WHAT NEEDS TO BE DONE
Take every line from the records below that includes the word "rotations".

SOURCE DATA
########################################

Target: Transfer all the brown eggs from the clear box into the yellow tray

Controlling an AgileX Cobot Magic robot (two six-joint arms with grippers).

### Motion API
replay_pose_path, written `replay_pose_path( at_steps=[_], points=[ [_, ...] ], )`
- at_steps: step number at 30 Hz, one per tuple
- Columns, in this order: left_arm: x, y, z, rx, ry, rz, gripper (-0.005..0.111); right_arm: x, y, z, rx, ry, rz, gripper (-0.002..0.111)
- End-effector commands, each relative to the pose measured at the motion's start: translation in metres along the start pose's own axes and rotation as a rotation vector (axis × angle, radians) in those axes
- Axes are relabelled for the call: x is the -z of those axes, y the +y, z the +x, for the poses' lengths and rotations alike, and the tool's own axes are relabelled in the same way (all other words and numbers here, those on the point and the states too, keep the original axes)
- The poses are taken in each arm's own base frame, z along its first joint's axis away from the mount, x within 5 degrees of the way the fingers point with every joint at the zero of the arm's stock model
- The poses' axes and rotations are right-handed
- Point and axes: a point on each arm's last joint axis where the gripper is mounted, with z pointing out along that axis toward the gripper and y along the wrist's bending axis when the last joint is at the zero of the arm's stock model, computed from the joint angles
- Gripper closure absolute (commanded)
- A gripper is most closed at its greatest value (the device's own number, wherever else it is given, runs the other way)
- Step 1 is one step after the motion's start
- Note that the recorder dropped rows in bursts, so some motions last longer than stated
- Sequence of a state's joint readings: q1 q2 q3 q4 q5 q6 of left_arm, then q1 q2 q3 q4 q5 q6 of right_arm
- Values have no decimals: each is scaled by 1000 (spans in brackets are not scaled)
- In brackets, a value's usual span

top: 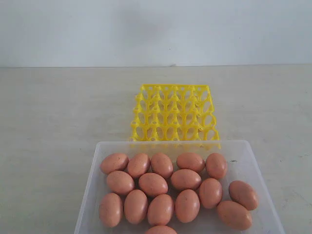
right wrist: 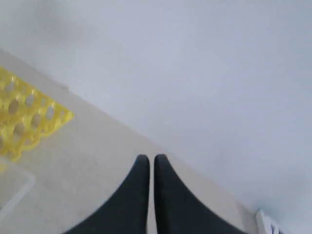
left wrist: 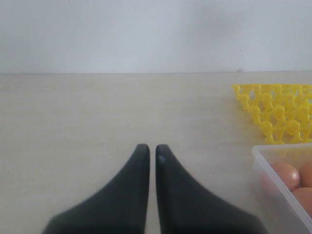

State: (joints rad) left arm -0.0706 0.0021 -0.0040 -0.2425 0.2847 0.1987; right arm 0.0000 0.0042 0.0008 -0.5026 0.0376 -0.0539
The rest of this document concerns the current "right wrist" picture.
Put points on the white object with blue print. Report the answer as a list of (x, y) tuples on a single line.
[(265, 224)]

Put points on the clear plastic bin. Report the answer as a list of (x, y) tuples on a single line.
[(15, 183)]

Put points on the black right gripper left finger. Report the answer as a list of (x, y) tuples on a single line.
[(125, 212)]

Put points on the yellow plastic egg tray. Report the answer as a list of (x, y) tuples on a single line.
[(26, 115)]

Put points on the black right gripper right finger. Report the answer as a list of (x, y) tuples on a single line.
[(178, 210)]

########################################

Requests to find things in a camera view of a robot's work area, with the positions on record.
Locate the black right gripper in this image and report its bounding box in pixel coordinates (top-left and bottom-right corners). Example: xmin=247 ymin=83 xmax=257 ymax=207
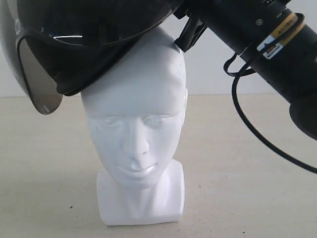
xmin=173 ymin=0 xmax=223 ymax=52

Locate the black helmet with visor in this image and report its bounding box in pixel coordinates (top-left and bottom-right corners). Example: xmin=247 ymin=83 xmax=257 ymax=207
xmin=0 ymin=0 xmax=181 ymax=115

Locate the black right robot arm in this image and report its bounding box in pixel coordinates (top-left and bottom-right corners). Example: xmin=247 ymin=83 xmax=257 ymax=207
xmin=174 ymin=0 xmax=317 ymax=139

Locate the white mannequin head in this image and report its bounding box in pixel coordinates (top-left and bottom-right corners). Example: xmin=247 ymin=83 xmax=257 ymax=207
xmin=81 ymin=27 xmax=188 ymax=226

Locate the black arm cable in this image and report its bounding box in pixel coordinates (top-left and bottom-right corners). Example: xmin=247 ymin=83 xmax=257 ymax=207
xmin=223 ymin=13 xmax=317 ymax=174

########################################

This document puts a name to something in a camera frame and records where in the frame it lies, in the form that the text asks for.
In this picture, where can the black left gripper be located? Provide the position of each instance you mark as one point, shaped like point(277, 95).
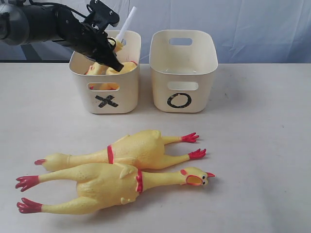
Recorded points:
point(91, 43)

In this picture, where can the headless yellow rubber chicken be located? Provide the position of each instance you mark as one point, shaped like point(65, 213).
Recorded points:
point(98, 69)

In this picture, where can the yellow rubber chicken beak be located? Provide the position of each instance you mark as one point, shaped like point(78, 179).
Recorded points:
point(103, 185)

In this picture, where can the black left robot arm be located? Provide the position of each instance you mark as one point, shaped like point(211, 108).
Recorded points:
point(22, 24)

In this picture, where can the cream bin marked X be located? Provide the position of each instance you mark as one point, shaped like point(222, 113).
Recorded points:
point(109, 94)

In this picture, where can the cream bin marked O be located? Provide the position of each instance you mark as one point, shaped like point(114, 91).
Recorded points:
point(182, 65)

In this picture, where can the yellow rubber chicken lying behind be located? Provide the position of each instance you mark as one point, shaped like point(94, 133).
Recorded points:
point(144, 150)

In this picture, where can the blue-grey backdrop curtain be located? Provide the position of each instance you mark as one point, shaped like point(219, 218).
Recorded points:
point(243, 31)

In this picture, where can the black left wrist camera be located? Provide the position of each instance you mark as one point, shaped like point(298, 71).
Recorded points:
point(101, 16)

########################################

WRITTEN SOLUTION
- Axes are relabelled for the call: x is the -z of those axes, y the +y, z the +x, for the poses' lengths and rotations alike, and the tool's own axes are relabelled in the same way (all other words and numbers here, those on the point and the states too, keep the original axes)
- The poses' axes and rotations are right-handed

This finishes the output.